# [Aim of the exercise]
Copy out all lines from the material that contain the string "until".

--- Provided entries Enclosed Below ---

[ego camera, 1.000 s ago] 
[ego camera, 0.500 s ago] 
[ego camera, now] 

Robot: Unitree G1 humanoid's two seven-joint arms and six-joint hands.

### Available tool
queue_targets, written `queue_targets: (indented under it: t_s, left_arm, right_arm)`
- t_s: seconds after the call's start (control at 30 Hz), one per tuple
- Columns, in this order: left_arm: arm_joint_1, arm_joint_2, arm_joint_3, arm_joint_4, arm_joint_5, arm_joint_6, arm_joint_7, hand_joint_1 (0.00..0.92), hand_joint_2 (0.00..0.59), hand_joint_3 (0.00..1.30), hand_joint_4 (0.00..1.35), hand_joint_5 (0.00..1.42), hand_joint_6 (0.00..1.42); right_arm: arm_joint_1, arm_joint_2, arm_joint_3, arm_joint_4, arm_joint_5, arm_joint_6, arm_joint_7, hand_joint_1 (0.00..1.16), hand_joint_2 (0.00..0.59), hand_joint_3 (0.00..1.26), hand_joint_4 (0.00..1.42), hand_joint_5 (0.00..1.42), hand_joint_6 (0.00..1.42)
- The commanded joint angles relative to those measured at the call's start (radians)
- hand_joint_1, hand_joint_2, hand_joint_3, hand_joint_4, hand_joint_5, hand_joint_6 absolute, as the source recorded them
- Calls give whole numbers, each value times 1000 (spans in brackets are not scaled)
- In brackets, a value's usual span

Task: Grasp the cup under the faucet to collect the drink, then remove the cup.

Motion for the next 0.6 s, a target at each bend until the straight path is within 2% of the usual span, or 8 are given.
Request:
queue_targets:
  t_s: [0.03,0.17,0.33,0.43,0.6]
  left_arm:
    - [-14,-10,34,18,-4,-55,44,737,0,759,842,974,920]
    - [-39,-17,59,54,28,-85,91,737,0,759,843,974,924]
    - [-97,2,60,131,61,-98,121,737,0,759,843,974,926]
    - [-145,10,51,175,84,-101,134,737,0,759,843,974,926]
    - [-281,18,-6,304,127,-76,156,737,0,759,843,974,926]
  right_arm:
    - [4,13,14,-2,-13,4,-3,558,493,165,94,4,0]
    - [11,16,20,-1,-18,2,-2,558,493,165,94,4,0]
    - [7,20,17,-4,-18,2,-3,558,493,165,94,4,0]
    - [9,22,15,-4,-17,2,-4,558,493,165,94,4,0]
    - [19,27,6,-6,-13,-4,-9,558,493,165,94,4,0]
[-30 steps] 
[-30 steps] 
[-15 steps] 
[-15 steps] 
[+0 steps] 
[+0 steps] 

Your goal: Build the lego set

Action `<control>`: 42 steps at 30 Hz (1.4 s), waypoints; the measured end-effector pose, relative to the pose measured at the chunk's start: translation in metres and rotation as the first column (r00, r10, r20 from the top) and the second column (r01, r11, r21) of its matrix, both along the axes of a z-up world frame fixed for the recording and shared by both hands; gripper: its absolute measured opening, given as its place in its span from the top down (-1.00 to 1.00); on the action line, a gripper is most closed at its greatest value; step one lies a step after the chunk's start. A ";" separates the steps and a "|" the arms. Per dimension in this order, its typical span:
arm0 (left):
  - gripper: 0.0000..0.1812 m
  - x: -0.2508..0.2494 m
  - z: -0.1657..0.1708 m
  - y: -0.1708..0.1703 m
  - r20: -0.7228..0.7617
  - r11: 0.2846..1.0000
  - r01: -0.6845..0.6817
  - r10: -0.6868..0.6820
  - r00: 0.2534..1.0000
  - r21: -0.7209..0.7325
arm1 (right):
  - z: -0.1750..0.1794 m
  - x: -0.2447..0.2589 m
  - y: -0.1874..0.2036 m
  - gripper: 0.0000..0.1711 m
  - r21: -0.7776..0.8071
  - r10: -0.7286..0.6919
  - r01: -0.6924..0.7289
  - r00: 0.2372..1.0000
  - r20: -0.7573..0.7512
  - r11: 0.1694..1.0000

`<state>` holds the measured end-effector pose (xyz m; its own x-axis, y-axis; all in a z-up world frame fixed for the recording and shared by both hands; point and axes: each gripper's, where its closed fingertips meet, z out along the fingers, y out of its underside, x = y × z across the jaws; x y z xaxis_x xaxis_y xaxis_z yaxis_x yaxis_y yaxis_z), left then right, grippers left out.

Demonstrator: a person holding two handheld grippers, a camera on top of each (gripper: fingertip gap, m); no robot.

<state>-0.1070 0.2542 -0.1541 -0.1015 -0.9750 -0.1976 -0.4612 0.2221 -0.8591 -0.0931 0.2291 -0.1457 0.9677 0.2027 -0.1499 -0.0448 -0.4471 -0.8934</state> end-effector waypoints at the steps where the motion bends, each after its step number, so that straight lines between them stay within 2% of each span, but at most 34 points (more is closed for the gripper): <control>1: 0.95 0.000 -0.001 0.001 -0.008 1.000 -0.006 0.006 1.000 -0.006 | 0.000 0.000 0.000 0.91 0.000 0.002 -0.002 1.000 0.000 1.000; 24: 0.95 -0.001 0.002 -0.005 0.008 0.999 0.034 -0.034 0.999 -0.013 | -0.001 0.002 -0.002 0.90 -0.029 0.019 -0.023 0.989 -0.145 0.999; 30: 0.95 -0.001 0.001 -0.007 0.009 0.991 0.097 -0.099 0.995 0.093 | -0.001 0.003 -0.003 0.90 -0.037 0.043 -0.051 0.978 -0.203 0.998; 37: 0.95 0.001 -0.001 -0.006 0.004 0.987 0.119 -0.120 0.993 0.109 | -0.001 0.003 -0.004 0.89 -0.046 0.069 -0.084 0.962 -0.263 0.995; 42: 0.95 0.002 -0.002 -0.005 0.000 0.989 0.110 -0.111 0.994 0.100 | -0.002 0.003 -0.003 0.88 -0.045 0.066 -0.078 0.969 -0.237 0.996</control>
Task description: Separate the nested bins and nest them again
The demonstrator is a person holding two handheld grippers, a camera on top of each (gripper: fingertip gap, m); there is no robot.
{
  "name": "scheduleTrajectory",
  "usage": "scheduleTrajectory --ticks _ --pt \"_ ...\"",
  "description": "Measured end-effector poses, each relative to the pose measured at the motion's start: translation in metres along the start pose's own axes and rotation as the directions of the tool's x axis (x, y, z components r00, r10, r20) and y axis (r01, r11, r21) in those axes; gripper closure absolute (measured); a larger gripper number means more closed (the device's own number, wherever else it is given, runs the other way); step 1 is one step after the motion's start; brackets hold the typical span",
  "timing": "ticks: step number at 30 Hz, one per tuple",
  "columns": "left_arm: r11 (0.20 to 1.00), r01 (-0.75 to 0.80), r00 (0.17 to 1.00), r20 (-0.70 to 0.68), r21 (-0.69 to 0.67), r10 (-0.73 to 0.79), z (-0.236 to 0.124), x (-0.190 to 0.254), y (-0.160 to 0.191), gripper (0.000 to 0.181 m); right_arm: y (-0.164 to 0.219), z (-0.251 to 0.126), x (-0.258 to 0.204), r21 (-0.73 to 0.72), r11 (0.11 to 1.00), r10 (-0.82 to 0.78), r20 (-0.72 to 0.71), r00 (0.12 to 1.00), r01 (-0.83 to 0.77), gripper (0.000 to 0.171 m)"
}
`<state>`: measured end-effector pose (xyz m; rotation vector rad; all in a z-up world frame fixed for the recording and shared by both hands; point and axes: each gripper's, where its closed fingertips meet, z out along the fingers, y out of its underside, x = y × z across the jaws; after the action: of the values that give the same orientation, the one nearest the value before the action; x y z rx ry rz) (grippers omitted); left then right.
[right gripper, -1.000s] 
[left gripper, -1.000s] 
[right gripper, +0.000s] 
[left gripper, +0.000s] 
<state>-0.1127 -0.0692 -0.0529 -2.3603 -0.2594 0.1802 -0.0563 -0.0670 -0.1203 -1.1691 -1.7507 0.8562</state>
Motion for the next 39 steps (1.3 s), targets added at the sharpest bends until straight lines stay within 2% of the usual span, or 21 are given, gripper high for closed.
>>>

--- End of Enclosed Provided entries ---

# [Written response]
Motion for the next 0.6 s, a target at each bend until the straight path is within 2% of the usual span, or 8 are given.
Motion for the next 39 steps (1.3 s), targets added at the sharpest bends until straight lines stay within 2% of the usual span, or 21 are given, gripper high for closed.

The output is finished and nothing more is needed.